• _Task_: A complete, word-for-word restatement of the entries is needed.

Collected data entries
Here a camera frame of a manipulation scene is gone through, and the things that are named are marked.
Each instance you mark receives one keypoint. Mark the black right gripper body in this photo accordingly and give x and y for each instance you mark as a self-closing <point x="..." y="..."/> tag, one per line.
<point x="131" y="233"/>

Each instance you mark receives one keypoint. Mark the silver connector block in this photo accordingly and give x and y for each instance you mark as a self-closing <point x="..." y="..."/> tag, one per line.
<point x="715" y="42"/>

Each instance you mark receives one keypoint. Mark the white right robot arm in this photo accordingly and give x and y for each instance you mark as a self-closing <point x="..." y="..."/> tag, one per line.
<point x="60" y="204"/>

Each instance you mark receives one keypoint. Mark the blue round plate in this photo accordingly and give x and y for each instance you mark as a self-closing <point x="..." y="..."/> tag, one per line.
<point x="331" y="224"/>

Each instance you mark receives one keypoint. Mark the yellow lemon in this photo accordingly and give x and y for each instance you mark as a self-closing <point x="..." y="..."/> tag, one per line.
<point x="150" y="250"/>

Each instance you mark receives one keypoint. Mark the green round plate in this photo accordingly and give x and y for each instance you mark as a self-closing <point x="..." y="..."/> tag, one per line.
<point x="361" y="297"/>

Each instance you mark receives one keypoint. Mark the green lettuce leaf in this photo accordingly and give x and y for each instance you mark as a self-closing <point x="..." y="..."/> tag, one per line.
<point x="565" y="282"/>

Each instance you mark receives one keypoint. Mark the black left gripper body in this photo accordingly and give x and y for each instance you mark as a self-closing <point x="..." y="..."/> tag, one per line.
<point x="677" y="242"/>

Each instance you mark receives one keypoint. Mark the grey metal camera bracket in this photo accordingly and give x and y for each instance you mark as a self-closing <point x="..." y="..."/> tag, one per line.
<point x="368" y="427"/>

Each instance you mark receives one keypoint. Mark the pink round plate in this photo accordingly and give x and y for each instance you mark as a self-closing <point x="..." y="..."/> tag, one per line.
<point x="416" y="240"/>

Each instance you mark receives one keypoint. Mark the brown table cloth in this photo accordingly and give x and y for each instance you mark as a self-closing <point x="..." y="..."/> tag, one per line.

• _Expected answer_:
Here a camera frame of a manipulation scene is gone through, and the things that are named are marked.
Each instance you mark receives one keypoint. Mark the black right gripper body in this photo accordingly and give x and y for each instance you mark as a self-closing <point x="..." y="..."/> tag, one per line.
<point x="131" y="233"/>

Each instance you mark receives one keypoint. Mark the silver connector block in this photo accordingly and give x and y for each instance you mark as a self-closing <point x="..." y="..."/> tag, one per line.
<point x="715" y="42"/>

Each instance you mark receives one keypoint. Mark the white right robot arm in this photo accordingly and give x and y for each instance you mark as a self-closing <point x="..." y="..."/> tag, one per line.
<point x="60" y="204"/>

Each instance you mark receives one keypoint. Mark the blue round plate in this photo accordingly and give x and y for each instance you mark as a self-closing <point x="..." y="..."/> tag, one per line.
<point x="331" y="224"/>

Each instance you mark receives one keypoint. Mark the yellow lemon in this photo accordingly and give x and y for each instance you mark as a self-closing <point x="..." y="..."/> tag, one per line.
<point x="150" y="250"/>

Each instance you mark receives one keypoint. Mark the green round plate in this photo accordingly and give x and y for each instance you mark as a self-closing <point x="..." y="..."/> tag, one per line.
<point x="361" y="297"/>

Each instance you mark receives one keypoint. Mark the green lettuce leaf in this photo accordingly and give x and y for each instance you mark as a self-closing <point x="..." y="..."/> tag, one per line.
<point x="565" y="282"/>

Each instance you mark receives one keypoint. Mark the black left gripper body in this photo accordingly and give x and y for each instance you mark as a self-closing <point x="..." y="..."/> tag, one per line.
<point x="677" y="242"/>

Each instance you mark receives one keypoint. Mark the grey metal camera bracket in this photo accordingly and give x and y for each instance you mark as a self-closing <point x="..." y="..."/> tag, one per line.
<point x="368" y="427"/>

Each instance you mark receives one keypoint. Mark the pink round plate in this photo accordingly and give x and y for each instance you mark as a self-closing <point x="..." y="..."/> tag, one per line.
<point x="416" y="240"/>

Each instance you mark receives one keypoint. Mark the brown table cloth in this photo accordingly and give x and y for each instance you mark as a self-closing <point x="..." y="..."/> tag, one per line.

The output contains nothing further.